Start of Block

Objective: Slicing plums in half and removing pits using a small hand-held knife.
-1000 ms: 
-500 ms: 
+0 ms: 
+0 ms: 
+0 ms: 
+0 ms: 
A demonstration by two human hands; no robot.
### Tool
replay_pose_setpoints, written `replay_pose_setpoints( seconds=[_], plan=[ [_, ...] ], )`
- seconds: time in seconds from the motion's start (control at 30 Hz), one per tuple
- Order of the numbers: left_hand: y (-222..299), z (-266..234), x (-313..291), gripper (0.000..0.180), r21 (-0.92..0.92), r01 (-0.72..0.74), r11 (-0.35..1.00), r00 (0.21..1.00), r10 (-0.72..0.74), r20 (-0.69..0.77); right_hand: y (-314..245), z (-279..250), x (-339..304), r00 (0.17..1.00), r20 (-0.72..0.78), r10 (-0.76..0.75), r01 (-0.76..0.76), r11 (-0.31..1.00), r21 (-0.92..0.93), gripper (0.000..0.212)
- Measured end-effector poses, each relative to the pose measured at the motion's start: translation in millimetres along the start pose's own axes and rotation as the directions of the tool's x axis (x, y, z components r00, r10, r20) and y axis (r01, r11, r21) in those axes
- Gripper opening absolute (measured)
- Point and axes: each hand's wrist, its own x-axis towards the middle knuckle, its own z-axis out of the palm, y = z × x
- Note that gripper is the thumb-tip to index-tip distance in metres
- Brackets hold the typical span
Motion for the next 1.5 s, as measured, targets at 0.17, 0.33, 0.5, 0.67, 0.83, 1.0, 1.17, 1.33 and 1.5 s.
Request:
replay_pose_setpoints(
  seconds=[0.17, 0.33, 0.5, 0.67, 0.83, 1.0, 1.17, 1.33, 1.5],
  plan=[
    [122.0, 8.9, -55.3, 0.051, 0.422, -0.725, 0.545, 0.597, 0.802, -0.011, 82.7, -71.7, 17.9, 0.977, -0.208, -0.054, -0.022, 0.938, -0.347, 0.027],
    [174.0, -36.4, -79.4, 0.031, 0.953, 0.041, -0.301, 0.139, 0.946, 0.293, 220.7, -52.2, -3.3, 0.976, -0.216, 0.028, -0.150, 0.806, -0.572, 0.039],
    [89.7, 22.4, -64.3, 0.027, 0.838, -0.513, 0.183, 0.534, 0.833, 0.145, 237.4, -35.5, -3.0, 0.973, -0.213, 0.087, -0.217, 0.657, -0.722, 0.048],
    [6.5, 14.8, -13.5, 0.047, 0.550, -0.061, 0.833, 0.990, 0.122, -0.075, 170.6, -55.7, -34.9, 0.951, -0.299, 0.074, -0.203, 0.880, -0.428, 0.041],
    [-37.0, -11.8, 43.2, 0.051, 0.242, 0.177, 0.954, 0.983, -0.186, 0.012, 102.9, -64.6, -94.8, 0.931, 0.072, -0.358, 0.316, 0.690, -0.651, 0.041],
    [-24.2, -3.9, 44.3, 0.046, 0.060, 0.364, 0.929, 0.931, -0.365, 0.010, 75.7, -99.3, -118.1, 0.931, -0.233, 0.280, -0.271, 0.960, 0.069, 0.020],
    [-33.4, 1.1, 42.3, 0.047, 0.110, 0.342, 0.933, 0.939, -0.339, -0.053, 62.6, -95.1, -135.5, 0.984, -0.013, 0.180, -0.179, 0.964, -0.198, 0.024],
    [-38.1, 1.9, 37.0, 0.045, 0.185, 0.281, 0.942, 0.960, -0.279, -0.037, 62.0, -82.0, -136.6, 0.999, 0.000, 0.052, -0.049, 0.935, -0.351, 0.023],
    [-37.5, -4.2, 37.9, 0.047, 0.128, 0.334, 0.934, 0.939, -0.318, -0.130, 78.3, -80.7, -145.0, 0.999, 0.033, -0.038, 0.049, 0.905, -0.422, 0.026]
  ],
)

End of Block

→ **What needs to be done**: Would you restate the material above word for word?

→ **Written solution**:
Objective: Slicing plums in half and removing pits using a small hand-held knife.
-1000 ms: 
-500 ms: 
+0 ms: 
+0 ms: 
+0 ms: 
+0 ms: 
A demonstration by two human hands; no robot.
### Tool
replay_pose_setpoints, written `replay_pose_setpoints( seconds=[_], plan=[ [_, ...] ], )`
- seconds: time in seconds from the motion's start (control at 30 Hz), one per tuple
- Order of the numbers: left_hand: y (-222..299), z (-266..234), x (-313..291), gripper (0.000..0.180), r21 (-0.92..0.92), r01 (-0.72..0.74), r11 (-0.35..1.00), r00 (0.21..1.00), r10 (-0.72..0.74), r20 (-0.69..0.77); right_hand: y (-314..245), z (-279..250), x (-339..304), r00 (0.17..1.00), r20 (-0.72..0.78), r10 (-0.76..0.75), r01 (-0.76..0.76), r11 (-0.31..1.00), r21 (-0.92..0.93), gripper (0.000..0.212)
- Measured end-effector poses, each relative to the pose measured at the motion's start: translation in millimetres along the start pose's own axes and rotation as the directions of the tool's x axis (x, y, z components r00, r10, r20) and y axis (r01, r11, r21) in those axes
- Gripper opening absolute (measured)
- Point and axes: each hand's wrist, its own x-axis towards the middle knuckle, its own z-axis out of the palm, y = z × x
- Note that gripper is the thumb-tip to index-tip distance in metres
- Brackets hold the typical span
Motion for the next 1.5 s, as measured, targets at 0.17, 0.33, 0.5, 0.67, 0.83, 1.0, 1.17, 1.33 and 1.5 s.
Request:
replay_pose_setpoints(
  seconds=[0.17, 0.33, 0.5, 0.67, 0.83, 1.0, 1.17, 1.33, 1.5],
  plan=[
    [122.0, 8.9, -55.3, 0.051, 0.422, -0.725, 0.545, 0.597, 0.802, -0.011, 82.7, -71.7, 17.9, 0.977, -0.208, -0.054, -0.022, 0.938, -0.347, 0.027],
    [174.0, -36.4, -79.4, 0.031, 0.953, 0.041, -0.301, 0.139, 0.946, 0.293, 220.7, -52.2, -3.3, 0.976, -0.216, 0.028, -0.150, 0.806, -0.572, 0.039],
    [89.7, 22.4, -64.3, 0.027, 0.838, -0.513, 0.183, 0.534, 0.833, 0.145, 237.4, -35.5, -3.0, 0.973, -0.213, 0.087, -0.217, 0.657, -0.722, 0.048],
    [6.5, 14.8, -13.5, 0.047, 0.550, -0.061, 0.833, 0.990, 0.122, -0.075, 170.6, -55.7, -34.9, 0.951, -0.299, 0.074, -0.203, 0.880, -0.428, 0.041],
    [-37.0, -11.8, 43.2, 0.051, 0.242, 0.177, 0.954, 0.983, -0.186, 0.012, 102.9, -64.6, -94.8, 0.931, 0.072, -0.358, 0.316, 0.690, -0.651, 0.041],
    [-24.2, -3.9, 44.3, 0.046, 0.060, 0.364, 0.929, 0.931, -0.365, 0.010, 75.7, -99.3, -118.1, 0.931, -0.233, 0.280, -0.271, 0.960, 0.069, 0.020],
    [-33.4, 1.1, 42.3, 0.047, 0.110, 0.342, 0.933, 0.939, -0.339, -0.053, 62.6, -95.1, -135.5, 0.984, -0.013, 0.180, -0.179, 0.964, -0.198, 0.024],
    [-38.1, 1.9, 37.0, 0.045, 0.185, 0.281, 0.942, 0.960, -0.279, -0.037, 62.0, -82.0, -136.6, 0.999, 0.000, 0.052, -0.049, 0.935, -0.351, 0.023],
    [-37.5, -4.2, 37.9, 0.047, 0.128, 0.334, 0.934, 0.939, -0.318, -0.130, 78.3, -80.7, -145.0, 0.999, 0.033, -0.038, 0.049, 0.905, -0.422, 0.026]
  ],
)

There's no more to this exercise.